How to Write a Legal Report

Legal reports (typically referred to as legal memoranda or memos) are designed to outline and explain the legal and factual issues in a case. Usually, a legal memo is written by a younger associate attorney to the lead attorney on the case, or they're written by law students to their professors for law school classes. Legal memoranda can be written in purely objective style to explain legal issues and likely outcomes in a neutral format. They can also be framed as persuasion, designed to present the “best possible case” from a specific party’s perspective.

Formatting the Memorandum

Use a traditional font, such as Arial or Times New Roman in a 12-point size. Adjust the margins to give a uniform one inch on all sides, unless your instructions state otherwise; some offices prefer a larger margin on the left side of the page. Set justification to “left” so that spacing is not distorted.
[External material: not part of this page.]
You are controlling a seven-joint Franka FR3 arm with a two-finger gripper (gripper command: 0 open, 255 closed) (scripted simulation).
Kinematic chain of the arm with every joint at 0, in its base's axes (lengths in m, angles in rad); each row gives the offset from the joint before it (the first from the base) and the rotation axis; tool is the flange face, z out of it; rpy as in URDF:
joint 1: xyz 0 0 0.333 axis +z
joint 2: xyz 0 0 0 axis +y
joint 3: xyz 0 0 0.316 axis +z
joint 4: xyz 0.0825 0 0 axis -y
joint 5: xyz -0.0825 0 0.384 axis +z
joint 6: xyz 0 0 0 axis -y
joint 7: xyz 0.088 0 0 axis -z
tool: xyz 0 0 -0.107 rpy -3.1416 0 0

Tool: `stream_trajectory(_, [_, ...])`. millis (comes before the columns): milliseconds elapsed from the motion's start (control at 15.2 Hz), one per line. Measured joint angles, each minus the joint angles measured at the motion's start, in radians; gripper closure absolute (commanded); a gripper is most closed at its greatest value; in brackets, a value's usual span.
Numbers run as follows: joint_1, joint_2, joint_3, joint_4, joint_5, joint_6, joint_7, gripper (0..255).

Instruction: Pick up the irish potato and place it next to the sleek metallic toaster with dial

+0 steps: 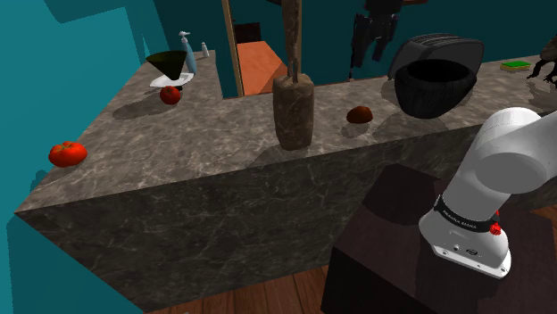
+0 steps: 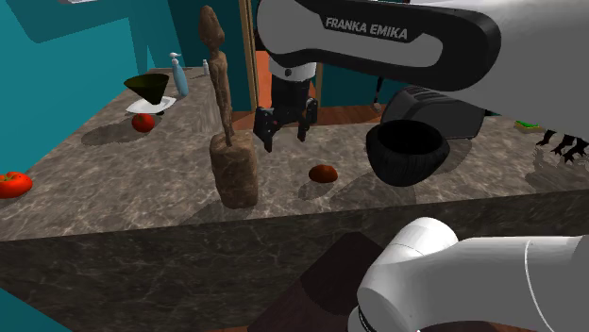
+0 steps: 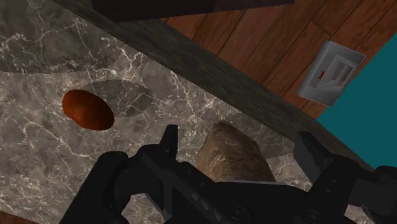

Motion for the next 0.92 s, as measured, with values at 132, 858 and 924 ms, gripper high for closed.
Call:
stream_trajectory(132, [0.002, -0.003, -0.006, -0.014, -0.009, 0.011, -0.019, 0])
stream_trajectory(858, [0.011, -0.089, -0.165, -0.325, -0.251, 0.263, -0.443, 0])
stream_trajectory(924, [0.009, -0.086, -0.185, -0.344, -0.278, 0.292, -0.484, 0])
Some find it helpful to start by filling out the expected section captions as a sort of bare-bones outline before beginning the work of writing the draft. Your firm or law school may use different names for these sections, but essentially, you'll need:

  1. Heading (or case caption)
  2. Question Presented, or Issues
  3. Brief Answer to the Question Presented (or brief recitation of your conclusion)
  4. Statement of Facts
  5. Discussion or Analysis
  6. Conclusion

Keep in mind the audience for your memorandum or report. Typically, this type of report is written for an attorney (or a law school class professor) who may have extensive knowledge of the law in the relevant area, but may not be as familiar with the facts of the specific case. The outline and customary sections are designed to help the reader focus on the most important information without being distracted by extraneous details.
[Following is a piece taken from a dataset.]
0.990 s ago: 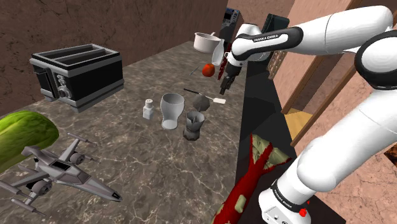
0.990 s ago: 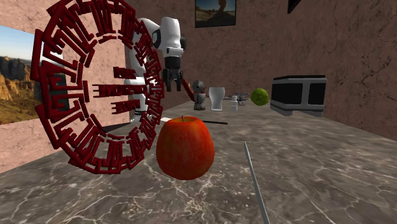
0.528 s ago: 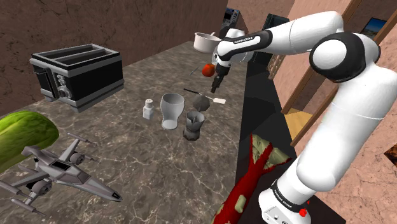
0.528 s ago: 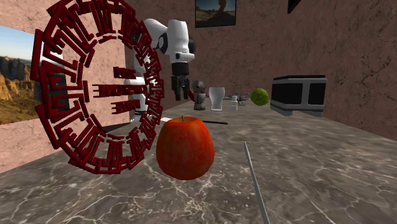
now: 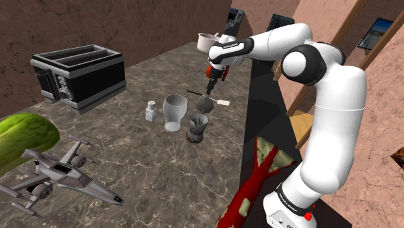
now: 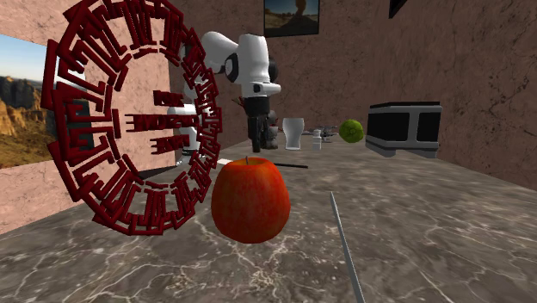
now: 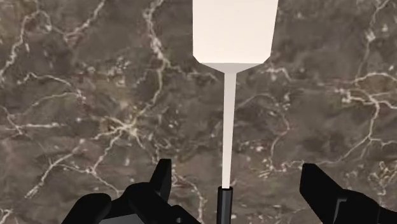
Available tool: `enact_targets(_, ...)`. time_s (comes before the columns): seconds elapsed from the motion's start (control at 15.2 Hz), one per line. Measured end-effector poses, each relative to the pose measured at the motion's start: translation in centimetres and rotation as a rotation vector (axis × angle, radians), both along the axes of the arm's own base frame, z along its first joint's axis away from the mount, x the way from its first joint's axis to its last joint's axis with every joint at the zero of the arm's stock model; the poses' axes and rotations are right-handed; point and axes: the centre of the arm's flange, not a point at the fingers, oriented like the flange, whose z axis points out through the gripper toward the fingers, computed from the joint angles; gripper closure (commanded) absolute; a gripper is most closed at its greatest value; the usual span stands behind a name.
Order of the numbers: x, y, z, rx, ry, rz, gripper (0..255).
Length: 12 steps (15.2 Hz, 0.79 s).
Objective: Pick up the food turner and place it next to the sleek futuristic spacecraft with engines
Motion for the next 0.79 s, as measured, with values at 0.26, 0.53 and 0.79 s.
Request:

As for line-spacing, often the Question Presented and Brief Answer sections are single spaced, while the remainder of the memo is double-spaced.

“Question Presented” Section

The first section in your memo provides a detailed, fact-supported statement outlining the specific question or issue to be analyzed.
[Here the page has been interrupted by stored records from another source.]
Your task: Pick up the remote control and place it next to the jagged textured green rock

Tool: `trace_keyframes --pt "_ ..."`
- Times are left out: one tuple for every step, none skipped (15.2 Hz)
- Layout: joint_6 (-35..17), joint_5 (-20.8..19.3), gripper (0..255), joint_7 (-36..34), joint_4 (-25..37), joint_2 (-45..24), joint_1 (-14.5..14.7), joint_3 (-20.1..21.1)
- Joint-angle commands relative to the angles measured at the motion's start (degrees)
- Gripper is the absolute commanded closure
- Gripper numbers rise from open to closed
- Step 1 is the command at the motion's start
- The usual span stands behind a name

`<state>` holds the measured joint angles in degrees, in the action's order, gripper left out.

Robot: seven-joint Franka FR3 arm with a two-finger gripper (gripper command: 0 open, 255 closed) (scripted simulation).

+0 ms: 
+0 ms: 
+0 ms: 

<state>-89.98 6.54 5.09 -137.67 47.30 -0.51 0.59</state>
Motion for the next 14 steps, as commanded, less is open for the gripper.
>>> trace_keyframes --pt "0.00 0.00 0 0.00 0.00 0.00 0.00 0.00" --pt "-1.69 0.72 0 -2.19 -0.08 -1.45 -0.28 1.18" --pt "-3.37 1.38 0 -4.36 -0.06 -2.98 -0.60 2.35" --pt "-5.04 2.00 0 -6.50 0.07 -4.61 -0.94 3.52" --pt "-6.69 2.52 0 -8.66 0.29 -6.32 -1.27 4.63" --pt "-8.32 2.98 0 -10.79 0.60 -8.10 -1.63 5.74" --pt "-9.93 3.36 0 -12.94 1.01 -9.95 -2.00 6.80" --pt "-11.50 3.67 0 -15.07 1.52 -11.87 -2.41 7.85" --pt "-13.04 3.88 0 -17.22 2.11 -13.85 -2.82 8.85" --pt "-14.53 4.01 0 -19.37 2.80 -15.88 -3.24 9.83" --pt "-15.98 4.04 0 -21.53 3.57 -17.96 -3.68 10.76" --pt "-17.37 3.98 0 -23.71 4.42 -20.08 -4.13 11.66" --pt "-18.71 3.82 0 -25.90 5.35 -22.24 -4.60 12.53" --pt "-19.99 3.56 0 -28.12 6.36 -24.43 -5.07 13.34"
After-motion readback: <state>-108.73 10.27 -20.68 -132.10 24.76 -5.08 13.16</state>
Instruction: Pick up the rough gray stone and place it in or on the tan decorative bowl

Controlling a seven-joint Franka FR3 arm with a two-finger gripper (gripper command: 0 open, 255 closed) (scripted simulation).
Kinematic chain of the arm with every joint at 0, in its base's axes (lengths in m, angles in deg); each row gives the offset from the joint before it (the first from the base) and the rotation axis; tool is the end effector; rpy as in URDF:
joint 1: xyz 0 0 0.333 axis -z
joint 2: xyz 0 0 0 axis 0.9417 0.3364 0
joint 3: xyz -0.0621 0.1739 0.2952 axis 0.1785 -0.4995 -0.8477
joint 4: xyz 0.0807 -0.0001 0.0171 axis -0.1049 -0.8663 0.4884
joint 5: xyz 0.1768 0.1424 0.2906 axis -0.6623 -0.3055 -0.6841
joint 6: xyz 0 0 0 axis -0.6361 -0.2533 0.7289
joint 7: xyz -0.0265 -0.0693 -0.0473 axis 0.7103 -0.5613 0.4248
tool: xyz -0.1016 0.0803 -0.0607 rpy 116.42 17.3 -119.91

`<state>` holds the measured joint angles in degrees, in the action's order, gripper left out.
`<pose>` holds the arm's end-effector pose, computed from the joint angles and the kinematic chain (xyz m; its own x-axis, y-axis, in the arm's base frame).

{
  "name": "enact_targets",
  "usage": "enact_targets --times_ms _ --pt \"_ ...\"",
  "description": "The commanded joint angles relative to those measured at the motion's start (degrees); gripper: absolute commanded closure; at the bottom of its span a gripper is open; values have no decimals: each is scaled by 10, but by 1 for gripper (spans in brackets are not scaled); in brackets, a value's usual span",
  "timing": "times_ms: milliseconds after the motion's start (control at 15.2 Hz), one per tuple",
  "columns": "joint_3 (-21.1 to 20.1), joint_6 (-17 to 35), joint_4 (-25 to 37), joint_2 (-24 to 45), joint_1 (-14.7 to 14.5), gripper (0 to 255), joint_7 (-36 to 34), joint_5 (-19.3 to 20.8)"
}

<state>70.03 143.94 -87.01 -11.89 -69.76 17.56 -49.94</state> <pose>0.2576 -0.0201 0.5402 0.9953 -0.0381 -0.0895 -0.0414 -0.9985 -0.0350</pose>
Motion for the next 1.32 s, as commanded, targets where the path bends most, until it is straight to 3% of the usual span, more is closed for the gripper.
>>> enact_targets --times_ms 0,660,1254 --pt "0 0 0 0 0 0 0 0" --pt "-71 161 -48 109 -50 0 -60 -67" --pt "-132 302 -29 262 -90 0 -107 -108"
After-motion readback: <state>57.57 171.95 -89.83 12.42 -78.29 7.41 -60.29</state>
When determining the legal issue, always research the law on the subject matter first, then reach your conclusion. The legal issue must always reflect the applicable law on the subject.

For example, if your facts concern a lawsuit Andrew is filing against Beth for possession of real estate, potential legal issues will include whether and to what extent title to the property was transferred from one individual to another, whether the deed was properly filed, whether the required purchase price was paid and whether another person has a superior claim to the property.

Your Question Presented section should state the legal issues by identifying the applicable law and major issues in question format.

“Brief Answer” Section

After identifying the legal issue, in the “Brief Answer” you will state your conclusion to the issues outlined in the prior section. What does the law say about these issues? How should they be resolved? Frame your response in short, declarative sentences.

Using our prior example, a “Brief Answer” section could read:

“Under the facts of this case, Andrew’s suit should not succeed because the transfer of the real property was memorialized in writing, supported by the exchange of consideration, and filed with the appropriate office.”

“Statement of Facts” Section

After providing your brief answer, the next section outlines the facts that are relevant to the case.

The statement of facts tells the reader why the present action is before the court. If you are writing a persuasive memo, tell the story from your client's perspective. If, however, you are presenting this to an attorney who wants an objective opinion on a case, keep the facts straightforward.

Beginning legal writers often err here by including only the facts that support their conclusion. This is a mistake. Your facts statement should include all relevant facts, including those that weigh against your client or favored position. This is especially true if you’re writing an objective memorandum.

However, you can safely omit any fact that is irrelevant to the decision or legal issues at stake.

Body or Discussion Section

The discussion section of your memo is the meat of the memorandum. Its purpose is to explain the law, and apply the law to the facts of your case.

Organize this part of your memo by the legal issue or topic under consideration. Use subheadings if your “Question Presented” section stated more than one issue. Always start each legal issue by stating the rule of law that you will be applying. Follow by applying the legal rule to the facts of your case.

The Conclusion Section

The conclusion of your memo should be relatively short and simply state the predicted outcome of the case. In U.S. law, legal outcomes are governed by the principle of “stare decisis,” or legal precedent. In other words, prior cases govern subsequent, similar ones.

After you have researched your issues and analyzed the facts accordingly, you should be able to determine with some confidence which parties will win and why in the conclusion. Avoid introducing new arguments in the conclusion. Rather, simply restate the likely outcome, being sure to include the appropriate relief that the court will likely grant to the winning party.

For example, in our ongoing hypothetical, your conclusion should be “Beth will win this litigation and be granted exclusive title to the property in question.”


  • Before writing a legal report or memorandum, familiarize yourself with the proper format and organizational rules to help your reader understand your arguments and reasoning. A legal memo should outline the issues in the case, the facts of the case, the rule of law applicable to the case, an analysis of the law as applied to the facts and a conclusion.